UNITED STATES DISTRICT COURT SOUTHERN DISTRICT OF NEW YORK
Nov 22, 2019
19-CV-8864 (AJN) (S.D.N.Y. Nov. 22, 2019)

Opinion

19-CV-8864 (AJN)

11-22-2019

ESLAM HASSAN, Plaintiff, v. CORRECTION OFFICER JANE DOE; CORRECTION OFFICER JOHN DOE; CAPTAIN JOHN DOE; NURSE JOHN DOE; CAPTAIN WILLIAMS; CORRECTION OFFICER BROWN; C.O. WITKINS; C.O. BLACK; C.O. JOHN DOE; C.O. JOHN DOE; CAPTAIN JOHN DOE; CAPTAIN JANE DOE; PSYCKE CLINICIAN JOHN DOE; SOCIAL WORKER JANE DOE; C.O. JOHN DOE; CAPTAIN MARRAL; CAPTAIN WHITE; C.O. DAVIS; C.O. RODRIGUEZ #11007; C.O. JOHN DOE #8724; C.O. PAUL; C.O. ATKINS; C.O. JOHN DOE; C.O. JANE DOE; C.O. JOHN DOE; PSYCKE CLINICIAN/SOCIAL WORKER JANE DOE; WARDEN CLAYTON AUGUSTUS; COMMISSIONERS AND SUPERVISORS JOHN and JANE DOES, sued municipal liability and individually and in their official capacities, Defendants.


ORDER OF SERVICE :

Plaintiff, currently incarcerated at Marcy Correctional Facility, brings this pro se action under 42 U.S.C.§ 1983, alleging that Defendants were deliberately indifferent to his serious mental health and medical needs, and used excessive force against him, while he was detained at the Anna M. Kross Center (AMKC) on Rikers Island. By order dated October 7, 2019, the Court granted Plaintiff's request to proceed without prepayment of fees, that is, in forma pauperis.

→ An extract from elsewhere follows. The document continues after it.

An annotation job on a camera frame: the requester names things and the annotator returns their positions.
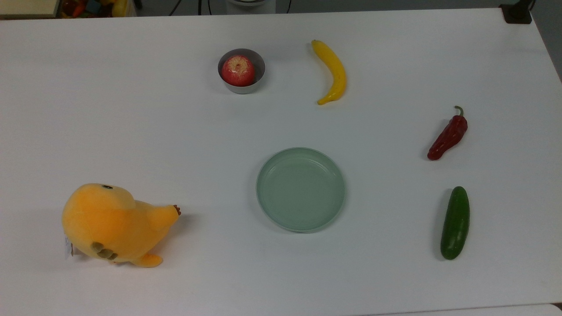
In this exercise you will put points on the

Prisoners are not exempt from paying the full filing fee even when they have been granted permission to proceed in forma pauperis. See 28 U.S.C. § 1915(b)(1).

STANDARD OF REVIEW

The Court must dismiss a complaint, or portion thereof, that is frivolous or malicious, fails to state a claim upon which relief may be granted, or seeks monetary relief from a defendant who is immune from such relief. 28 U.S.C. §§ 1915(e)(2)(B), 1915A(b); see Abbas v. Dixon, 480 F.3d 636, 639 (2d Cir. 2007). The Court must also dismiss a complaint when the Court lacks subject matter jurisdiction. See Fed. R. Civ. P. 12(h)(3). While the law mandates dismissal on any of these grounds, the Court is obliged to construe pro se pleadings liberally, Harris v. Mills, 572 F.3d 66, 72 (2d Cir. 2009), and interpret them to raise the "strongest [claims] that they suggest," Triestman v. Fed. Bureau of Prisons, 470 F.3d 471, 474-75 (2d Cir. 2006) (internal quotation marks and citations omitted) (emphasis in original).

DISCUSSION

A. Supervisory Defendants

Plaintiff bring claims against Warden Clayton Augustus, and unidentified supervisors and commissioners. To state a claim under 42 U.S.C. § 1983, a plaintiff must allege facts showing the defendants' direct and personal involvement in the alleged constitutional deprivation. See Spavone v. N.Y. State Dep't of Corr. Serv., 719 F.3d 127, 135 (2d Cir. 2013) (citing Colon v. Coughlin, 58 F.3d 865, 873 (2d Cir. 1995)). A defendant may not be held liable under § 1983 solely because that defendant employs or supervises a person who violated the plaintiff's rights. See Ashcroft v. Iqbal, 556 U.S. 662, 676 (2009) ("Government officials may not be held liable for the unconstitutional conduct of their subordinates under a theory of respondeat superior."). It is clear that Plaintiff seeks to bring claims against Warden Augustus and the unidentified supervisors and commissioners simply because of their supervisory roles rather than their actual personal involvement in the events underlying his claims. Plaintiff's claims against Warden Clayton Augustus and the John and Jane Doe supervisors and commissioners are therefore dismissed for failure to state a claim on which relief may be granted. See 28 U.S.C. § 1915(e)(2)(B)(ii).

B. Waiver of Service

The Clerk of Court is directed to notify the New York City Department of Correction (DOC) and the New York City Law Department (Law Department) of this order. The Court requests that the City of New York; Captains Williams, Marral and White; and Correction Officers Brown, Witkins, Black, Davis, Rodriguez #11007, John Doe #8724, Paul, and Atkins waive service of summons.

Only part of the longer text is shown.